▸ YOUR TASK:
Exactly as written, please set down all of the entries again, with no pictures.

Segment Start: SUPPLIED MATERIAL

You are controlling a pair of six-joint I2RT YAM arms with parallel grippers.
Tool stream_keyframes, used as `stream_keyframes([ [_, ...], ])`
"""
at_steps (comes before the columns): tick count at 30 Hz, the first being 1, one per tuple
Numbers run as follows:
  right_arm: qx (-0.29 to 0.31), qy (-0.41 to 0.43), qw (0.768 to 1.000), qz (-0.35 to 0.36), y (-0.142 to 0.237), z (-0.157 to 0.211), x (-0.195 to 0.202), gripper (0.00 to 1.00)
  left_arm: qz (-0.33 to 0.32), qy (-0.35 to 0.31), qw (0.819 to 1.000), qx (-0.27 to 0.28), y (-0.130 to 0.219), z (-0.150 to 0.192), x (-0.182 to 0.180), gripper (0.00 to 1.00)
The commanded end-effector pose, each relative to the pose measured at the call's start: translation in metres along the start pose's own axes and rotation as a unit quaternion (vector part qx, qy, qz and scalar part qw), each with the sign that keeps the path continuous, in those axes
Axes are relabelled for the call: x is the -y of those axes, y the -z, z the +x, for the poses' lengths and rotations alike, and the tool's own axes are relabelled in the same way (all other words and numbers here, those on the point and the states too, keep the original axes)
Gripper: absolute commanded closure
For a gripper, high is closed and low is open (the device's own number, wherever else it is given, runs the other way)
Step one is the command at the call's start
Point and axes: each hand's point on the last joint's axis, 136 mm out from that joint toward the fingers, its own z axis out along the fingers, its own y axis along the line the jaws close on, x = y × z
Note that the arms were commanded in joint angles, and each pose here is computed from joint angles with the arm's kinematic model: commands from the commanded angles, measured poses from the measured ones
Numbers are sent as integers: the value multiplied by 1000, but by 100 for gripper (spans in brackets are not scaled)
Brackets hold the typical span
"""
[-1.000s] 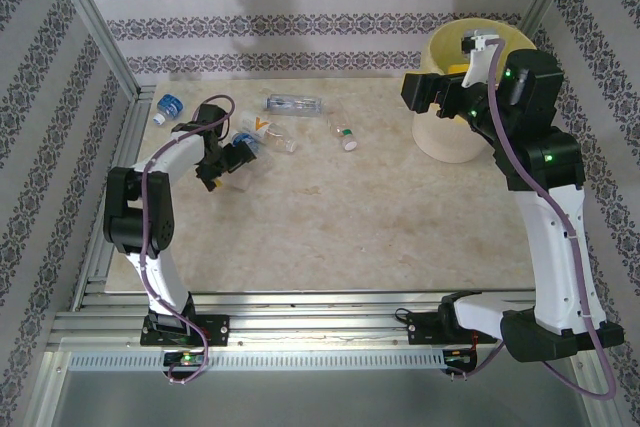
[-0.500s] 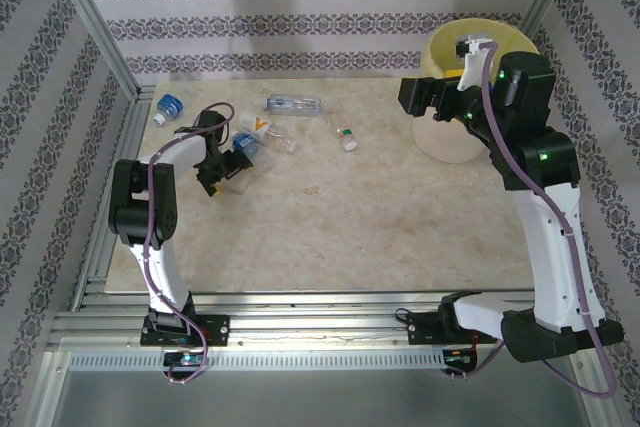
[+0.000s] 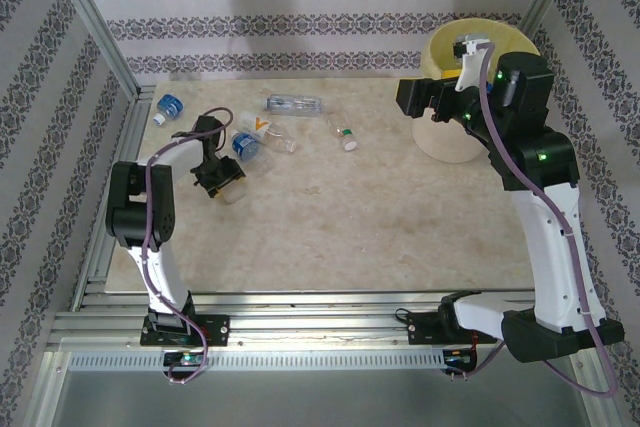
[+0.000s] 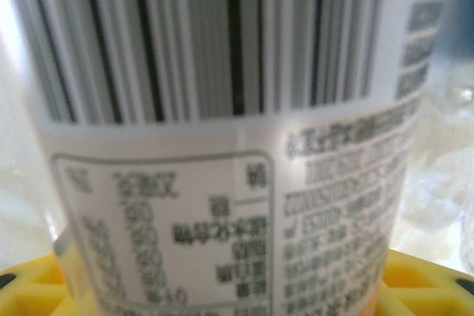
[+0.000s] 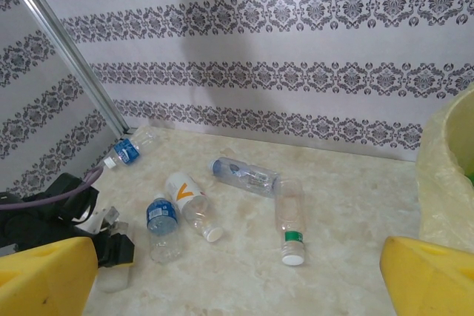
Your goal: Throw the plastic bottles in the bin
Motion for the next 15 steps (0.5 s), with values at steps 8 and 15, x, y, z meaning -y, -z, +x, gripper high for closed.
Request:
stream_keyframes([
  [8, -1, -10, 1000, -17, -9, 0, -6, 2, 102, -122, 980, 116, 90, -6, 37, 46],
  [15, -9, -31, 998, -46, -15, -2, -15, 2, 244, -249, 917, 196, 169, 14, 104, 47],
])
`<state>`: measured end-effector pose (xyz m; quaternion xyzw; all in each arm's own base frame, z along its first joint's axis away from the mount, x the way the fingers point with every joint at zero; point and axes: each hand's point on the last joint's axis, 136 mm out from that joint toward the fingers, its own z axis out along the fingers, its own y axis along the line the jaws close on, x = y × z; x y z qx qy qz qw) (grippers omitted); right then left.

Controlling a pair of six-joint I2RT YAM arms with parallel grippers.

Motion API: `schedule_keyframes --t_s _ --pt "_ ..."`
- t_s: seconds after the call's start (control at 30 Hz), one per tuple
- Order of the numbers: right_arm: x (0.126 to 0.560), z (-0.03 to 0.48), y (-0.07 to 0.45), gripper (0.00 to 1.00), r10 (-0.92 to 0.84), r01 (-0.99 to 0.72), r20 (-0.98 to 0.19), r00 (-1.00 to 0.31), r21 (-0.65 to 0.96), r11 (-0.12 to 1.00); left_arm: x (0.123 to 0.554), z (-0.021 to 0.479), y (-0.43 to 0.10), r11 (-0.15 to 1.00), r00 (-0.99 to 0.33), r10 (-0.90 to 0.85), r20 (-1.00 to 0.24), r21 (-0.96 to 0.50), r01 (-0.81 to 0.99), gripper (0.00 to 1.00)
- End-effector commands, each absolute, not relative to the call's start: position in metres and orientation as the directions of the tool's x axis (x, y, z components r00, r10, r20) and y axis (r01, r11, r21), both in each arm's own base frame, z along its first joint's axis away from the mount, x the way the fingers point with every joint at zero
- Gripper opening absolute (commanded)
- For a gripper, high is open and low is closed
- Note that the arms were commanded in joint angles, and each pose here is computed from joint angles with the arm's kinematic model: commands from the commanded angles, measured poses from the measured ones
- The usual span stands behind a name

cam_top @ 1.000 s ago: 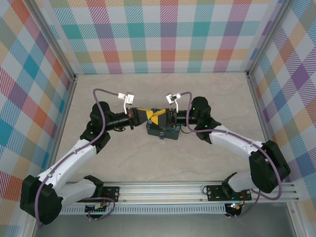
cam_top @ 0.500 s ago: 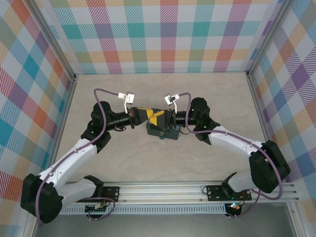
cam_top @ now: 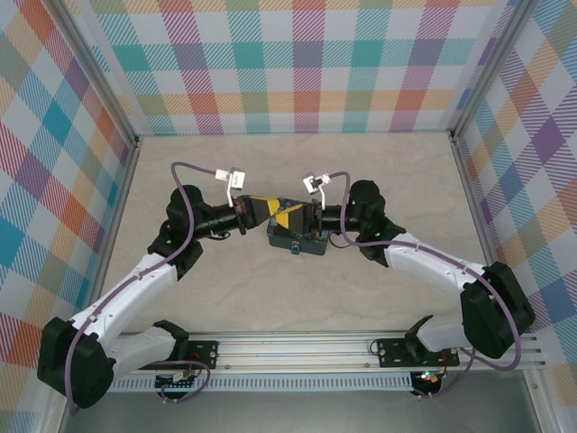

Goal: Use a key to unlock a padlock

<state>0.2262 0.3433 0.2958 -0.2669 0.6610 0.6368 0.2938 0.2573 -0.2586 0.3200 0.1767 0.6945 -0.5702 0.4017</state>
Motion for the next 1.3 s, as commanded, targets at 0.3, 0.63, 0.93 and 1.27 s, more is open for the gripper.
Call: schedule_keyframes --t_s 0.3,0.63,0.93,1.27 --pt "0.233 0.265 0.329 0.05 -0.036 -0.712 -0.729 -0.684 0.655 0.253 0.263 0.319 -0.246 0.408 -0.567 -0.221 -0.794 -0.603 0.686 0.74" --pt "0.262 0.180 0.285 0.06 -0.080 -0.530 -0.626 -0.776 0.578 0.621 0.266 0.239 -0.225 0.536 -0.677 -0.245 -0.694 -0.679 0.502 0.91" --pt "0.297 0.139 0.273 0.06 -0.020 -0.386 -0.533 -0.846 0.586 0.713 0.244 0.151 -0.238 0.563 -0.789 -0.154 -0.595 -0.709 0.425 0.83" --pt "0.312 0.111 0.256 0.06 0.005 -0.298 -0.482 -0.876 0.551 0.780 0.247 0.096 -0.269 0.583 -0.791 0.027 -0.612 -0.633 0.509 0.79"
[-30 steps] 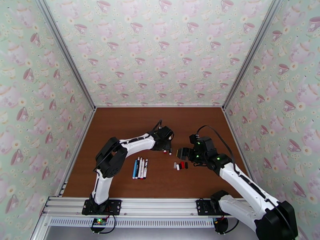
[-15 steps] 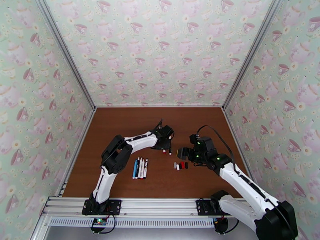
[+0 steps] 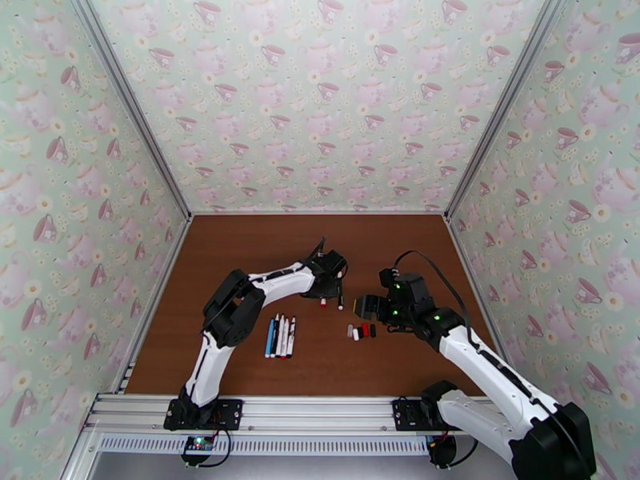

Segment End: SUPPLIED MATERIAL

▸ SOLUTION TO THE EXERCISE:
You are controlling a pair of six-joint I2RT YAM arms with parallel grippers.
Tool stream_keyframes, used as `stream_keyframes([ [_, ...], ])`
"""
at_steps (comes before the columns): tick count at 30 Hz, the first being 1, one per tuple
Numbers run as follows:
  right_arm: qx (-0.29 to 0.31), qy (-0.41 to 0.43), qw (0.768 to 1.000), qz (-0.35 to 0.36), y (-0.142 to 0.237), z (-0.157 to 0.211), x (-0.195 to 0.202), gripper (0.00 to 1.00)
  left_arm: qz (-0.33 to 0.32), qy (-0.35 to 0.31), qw (0.819 to 1.000), qx (-0.27 to 0.28), y (-0.130 to 0.219), z (-0.150 to 0.192), x (-0.182 to 0.180), gripper (0.00 to 1.00)
The commanded end-effector pose, each relative to the pose measured at the call's start: translation in metres along the start pose's own axes and rotation as a unit quaternion (vector part qx, qy, qz and scalar part qw), each with the sign that keeps the path continuous, in those axes
Axes are relabelled for the call: x is the -y of those axes, y the -z, z the +x, for the poses' lengths and rotations alike, and the tool's own axes are relabelled in the same way (all other words and numbers here, those on the point and the states too, keep the original axes)
Gripper: absolute commanded closure
For a gripper, high is closed and low is open (the device's own number, wherever else it is given, runs the other way)
Step one is the command at the call's start
Point and axes: each hand's point on the last joint's axis, 136 mm out from that joint toward the fingers, its own z axis out along the fingers, its own y axis along the line the jaws close on, x = y × z
Note that the arms were commanded in joint angles, and each pose here is computed from joint angles with the arm's kinematic model: commands from the commanded angles, measured poses from the measured ones
Numbers are sent as integers: the value multiplied by 1000, but by 100 for gripper (spans in brackets are not scaled)
Brackets hold the typical span
"""
[-1.000s] 
[-0.500s] 
[+0.000s] 
[+0.000s] 
[+0.000s] 
Your goal: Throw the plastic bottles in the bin
Motion for the next 15 steps (0.5 s), with values at steps 8 and 15, x, y, z meaning -y, -z, +x, gripper high for closed.
Request:
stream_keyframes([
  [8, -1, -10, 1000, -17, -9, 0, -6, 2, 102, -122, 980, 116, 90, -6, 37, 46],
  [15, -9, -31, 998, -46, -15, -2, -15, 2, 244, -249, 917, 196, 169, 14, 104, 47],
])
`<state>`: measured end-effector pose (xyz m; quaternion xyzw; all in each arm's own base frame, z along its first joint's axis away from the mount, x the way the fingers point with every joint at zero; point and axes: each hand's point on the last joint's axis, 136 mm out from that joint toward the fingers, its own z axis out along the fingers, its own y axis along the line the jaws close on, x = y × z; x y z qx qy qz qw) (grippers omitted); right then left.

Controlling a pair of six-joint I2RT YAM arms with parallel grippers.

Motion API: `schedule_keyframes --t_s _ --pt "_ ..."`
- t_s: seconds after the call's start (control at 30 Hz), one per tuple
- Order of the numbers: right_arm: x (0.126 to 0.560), z (-0.03 to 0.48), y (-0.07 to 0.45), gripper (0.00 to 1.00), r10 (-0.92 to 0.84), r01 (-0.99 to 0.72), r20 (-0.98 to 0.19), r00 (-1.00 to 0.31), r21 (-0.65 to 0.96), r11 (-0.12 to 1.00); left_arm: x (0.123 to 0.554), z (-0.021 to 0.479), y (-0.43 to 0.10), r11 (-0.15 to 1.00), r00 (-0.99 to 0.33), r10 (-0.90 to 0.85), r20 (-1.00 to 0.24), r21 (-0.96 to 0.50), r01 (-0.81 to 0.99), gripper (0.00 to 1.00)
- End-effector commands, each absolute, not relative to the call's start: position in metres and orientation as the directions of the tool's x axis (x, y, z components r00, r10, r20) and y axis (r01, r11, r21), both in each arm's own base frame, z along its first joint's axis away from the mount, x the way the fingers point with every joint at zero
- Gripper opening absolute (commanded)
- For a gripper, high is open and low is closed
- Note that the arms were commanded in joint angles, and each pose here is computed from joint angles with the arm's kinematic model: commands from the commanded angles, measured poses from the measured ones
- The usual span stands behind a name

cam_top @ 1.000 s ago: 
cam_top @ 0.500 s ago: 
cam_top @ now: 

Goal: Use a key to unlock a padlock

<state>0.2262 0.3433 0.2958 -0.2669 0.6610 0.6368 0.2938 0.2573 -0.2586 0.3200 0.1767 0.6945 -0.5702 0.4017</state>
Motion for the next 1.3 s, as commanded, targets at 0.3, 0.63, 0.93 and 1.27 s, more is open for the gripper.
Call: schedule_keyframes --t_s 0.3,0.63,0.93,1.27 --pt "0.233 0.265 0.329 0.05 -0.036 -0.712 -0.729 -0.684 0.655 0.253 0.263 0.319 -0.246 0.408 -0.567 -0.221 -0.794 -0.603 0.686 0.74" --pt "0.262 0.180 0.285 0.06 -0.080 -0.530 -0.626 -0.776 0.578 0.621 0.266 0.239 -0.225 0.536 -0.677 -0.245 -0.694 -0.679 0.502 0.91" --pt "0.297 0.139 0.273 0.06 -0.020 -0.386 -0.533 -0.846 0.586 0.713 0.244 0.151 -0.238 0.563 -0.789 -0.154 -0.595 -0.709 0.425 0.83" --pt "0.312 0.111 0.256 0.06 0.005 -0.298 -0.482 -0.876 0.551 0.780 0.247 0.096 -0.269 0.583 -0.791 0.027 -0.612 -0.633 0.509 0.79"
[-30 steps] 
[-15 steps] 
[+0 steps] 

The exercise is complete as it stands.